What the exercise asks -> Please print out every line of the material, unchanged.
Given material Start Marker
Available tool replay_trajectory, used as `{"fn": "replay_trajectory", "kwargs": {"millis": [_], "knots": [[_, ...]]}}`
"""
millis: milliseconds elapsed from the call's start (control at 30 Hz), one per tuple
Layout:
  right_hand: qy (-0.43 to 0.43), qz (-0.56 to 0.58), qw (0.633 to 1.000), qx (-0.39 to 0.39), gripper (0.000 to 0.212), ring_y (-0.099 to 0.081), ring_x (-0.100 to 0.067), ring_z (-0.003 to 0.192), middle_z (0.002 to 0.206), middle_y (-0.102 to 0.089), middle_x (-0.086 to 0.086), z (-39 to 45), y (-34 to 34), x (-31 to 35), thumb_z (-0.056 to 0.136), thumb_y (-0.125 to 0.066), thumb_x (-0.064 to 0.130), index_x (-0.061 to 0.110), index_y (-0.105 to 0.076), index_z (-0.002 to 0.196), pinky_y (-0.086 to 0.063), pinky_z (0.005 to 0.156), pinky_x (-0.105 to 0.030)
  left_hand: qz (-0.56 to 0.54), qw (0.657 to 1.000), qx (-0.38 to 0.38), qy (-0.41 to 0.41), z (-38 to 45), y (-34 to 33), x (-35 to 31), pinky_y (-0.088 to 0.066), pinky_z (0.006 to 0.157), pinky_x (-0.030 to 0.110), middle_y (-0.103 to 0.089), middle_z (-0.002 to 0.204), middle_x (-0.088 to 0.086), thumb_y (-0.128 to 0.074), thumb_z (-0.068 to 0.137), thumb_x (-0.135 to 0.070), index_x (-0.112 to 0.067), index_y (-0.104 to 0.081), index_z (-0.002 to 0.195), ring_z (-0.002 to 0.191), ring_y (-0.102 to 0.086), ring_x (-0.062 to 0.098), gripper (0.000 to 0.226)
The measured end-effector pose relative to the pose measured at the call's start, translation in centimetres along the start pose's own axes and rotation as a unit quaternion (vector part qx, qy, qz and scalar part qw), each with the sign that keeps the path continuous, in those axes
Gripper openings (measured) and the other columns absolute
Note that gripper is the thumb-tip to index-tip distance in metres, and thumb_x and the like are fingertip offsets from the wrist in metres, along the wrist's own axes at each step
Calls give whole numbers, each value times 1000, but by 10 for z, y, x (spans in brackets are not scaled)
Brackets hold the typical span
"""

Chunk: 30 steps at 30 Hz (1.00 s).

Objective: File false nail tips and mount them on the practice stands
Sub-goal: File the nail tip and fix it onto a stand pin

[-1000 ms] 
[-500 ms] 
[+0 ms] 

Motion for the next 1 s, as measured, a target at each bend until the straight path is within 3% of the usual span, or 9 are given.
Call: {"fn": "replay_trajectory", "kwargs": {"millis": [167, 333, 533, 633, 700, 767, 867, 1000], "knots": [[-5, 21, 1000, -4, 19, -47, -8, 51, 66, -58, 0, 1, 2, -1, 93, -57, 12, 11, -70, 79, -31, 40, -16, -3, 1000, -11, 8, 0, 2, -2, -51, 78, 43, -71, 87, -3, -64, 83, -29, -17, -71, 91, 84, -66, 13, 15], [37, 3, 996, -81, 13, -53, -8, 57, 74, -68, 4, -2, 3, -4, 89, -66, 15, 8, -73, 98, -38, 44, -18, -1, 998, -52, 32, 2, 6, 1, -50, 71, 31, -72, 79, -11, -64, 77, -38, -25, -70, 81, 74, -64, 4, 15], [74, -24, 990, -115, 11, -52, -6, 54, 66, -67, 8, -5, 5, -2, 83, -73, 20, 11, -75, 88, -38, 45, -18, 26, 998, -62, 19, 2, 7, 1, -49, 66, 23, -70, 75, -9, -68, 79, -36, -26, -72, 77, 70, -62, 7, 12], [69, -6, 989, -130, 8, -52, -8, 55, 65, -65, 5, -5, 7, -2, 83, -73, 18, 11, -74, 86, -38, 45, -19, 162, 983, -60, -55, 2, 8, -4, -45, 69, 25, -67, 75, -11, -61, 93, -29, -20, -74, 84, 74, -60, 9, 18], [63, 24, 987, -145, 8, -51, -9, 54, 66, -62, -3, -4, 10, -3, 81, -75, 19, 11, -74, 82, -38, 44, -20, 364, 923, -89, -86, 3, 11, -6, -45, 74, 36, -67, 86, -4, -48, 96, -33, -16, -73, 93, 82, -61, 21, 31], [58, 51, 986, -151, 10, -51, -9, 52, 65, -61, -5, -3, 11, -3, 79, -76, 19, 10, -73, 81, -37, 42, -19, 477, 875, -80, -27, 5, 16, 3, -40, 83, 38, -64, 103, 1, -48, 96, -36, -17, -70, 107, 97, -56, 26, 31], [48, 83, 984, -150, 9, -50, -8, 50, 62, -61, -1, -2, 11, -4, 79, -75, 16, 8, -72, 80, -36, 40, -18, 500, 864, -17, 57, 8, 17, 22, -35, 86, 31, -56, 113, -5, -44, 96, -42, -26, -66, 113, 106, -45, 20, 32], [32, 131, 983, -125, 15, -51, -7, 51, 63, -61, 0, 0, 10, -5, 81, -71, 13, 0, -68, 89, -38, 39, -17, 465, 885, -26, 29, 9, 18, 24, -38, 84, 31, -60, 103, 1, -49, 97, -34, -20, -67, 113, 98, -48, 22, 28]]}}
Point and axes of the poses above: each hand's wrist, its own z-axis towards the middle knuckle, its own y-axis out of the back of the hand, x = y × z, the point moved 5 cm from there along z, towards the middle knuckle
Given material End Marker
Task response ->
Available tool replay_trajectory, used as `{"fn": "replay_trajectory", "kwargs": {"millis": [_], "knots": [[_, ...]]}}`
"""
millis: milliseconds elapsed from the call's start (control at 30 Hz), one per tuple
Layout:
  right_hand: qy (-0.43 to 0.43), qz (-0.56 to 0.58), qw (0.633 to 1.000), qx (-0.39 to 0.39), gripper (0.000 to 0.212), ring_y (-0.099 to 0.081), ring_x (-0.100 to 0.067), ring_z (-0.003 to 0.192), middle_z (0.002 to 0.206), middle_y (-0.102 to 0.089), middle_x (-0.086 to 0.086), z (-39 to 45), y (-34 to 34), x (-31 to 35), thumb_z (-0.056 to 0.136), thumb_y (-0.125 to 0.066), thumb_x (-0.064 to 0.130), index_x (-0.061 to 0.110), index_y (-0.105 to 0.076), index_z (-0.002 to 0.196), pinky_y (-0.086 to 0.063), pinky_z (0.005 to 0.156), pinky_x (-0.105 to 0.030)
  left_hand: qz (-0.56 to 0.54), qw (0.657 to 1.000), qx (-0.38 to 0.38), qy (-0.41 to 0.41), z (-38 to 45), y (-34 to 33), x (-35 to 31), pinky_y (-0.088 to 0.066), pinky_z (0.006 to 0.157), pinky_x (-0.030 to 0.110), middle_y (-0.103 to 0.089), middle_z (-0.002 to 0.204), middle_x (-0.088 to 0.086), thumb_y (-0.128 to 0.074), thumb_z (-0.068 to 0.137), thumb_x (-0.135 to 0.070), index_x (-0.112 to 0.067), index_y (-0.104 to 0.081), index_z (-0.002 to 0.195), ring_z (-0.002 to 0.191), ring_y (-0.102 to 0.086), ring_x (-0.062 to 0.098), gripper (0.000 to 0.226)
The measured end-effector pose relative to the pose measured at the call's start, translation in centimetres along the start pose's own axes and rotation as a unit quaternion (vector part qx, qy, qz and scalar part qw), each with the sign that keeps the path continuous, in those axes
Gripper openings (measured) and the other columns absolute
Note that gripper is the thumb-tip to index-tip distance in metres, and thumb_x and the like are fingertip offsets from the wrist in metres, along the wrist's own axes at each step
Calls give whole numbers, each value times 1000, but by 10 for z, y, x (spans in brackets are not scaled)
Brackets hold the typical span
"""

Chunk: 30 steps at 30 Hz (1.00 s).

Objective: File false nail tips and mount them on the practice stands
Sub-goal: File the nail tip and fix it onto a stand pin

[-1000 ms] 
[-500 ms] 
[+0 ms] 

Motion for the next 1 s, as measured, a target at each bend until the straight path is within 3% of the usual span, or 9 are given.
Call: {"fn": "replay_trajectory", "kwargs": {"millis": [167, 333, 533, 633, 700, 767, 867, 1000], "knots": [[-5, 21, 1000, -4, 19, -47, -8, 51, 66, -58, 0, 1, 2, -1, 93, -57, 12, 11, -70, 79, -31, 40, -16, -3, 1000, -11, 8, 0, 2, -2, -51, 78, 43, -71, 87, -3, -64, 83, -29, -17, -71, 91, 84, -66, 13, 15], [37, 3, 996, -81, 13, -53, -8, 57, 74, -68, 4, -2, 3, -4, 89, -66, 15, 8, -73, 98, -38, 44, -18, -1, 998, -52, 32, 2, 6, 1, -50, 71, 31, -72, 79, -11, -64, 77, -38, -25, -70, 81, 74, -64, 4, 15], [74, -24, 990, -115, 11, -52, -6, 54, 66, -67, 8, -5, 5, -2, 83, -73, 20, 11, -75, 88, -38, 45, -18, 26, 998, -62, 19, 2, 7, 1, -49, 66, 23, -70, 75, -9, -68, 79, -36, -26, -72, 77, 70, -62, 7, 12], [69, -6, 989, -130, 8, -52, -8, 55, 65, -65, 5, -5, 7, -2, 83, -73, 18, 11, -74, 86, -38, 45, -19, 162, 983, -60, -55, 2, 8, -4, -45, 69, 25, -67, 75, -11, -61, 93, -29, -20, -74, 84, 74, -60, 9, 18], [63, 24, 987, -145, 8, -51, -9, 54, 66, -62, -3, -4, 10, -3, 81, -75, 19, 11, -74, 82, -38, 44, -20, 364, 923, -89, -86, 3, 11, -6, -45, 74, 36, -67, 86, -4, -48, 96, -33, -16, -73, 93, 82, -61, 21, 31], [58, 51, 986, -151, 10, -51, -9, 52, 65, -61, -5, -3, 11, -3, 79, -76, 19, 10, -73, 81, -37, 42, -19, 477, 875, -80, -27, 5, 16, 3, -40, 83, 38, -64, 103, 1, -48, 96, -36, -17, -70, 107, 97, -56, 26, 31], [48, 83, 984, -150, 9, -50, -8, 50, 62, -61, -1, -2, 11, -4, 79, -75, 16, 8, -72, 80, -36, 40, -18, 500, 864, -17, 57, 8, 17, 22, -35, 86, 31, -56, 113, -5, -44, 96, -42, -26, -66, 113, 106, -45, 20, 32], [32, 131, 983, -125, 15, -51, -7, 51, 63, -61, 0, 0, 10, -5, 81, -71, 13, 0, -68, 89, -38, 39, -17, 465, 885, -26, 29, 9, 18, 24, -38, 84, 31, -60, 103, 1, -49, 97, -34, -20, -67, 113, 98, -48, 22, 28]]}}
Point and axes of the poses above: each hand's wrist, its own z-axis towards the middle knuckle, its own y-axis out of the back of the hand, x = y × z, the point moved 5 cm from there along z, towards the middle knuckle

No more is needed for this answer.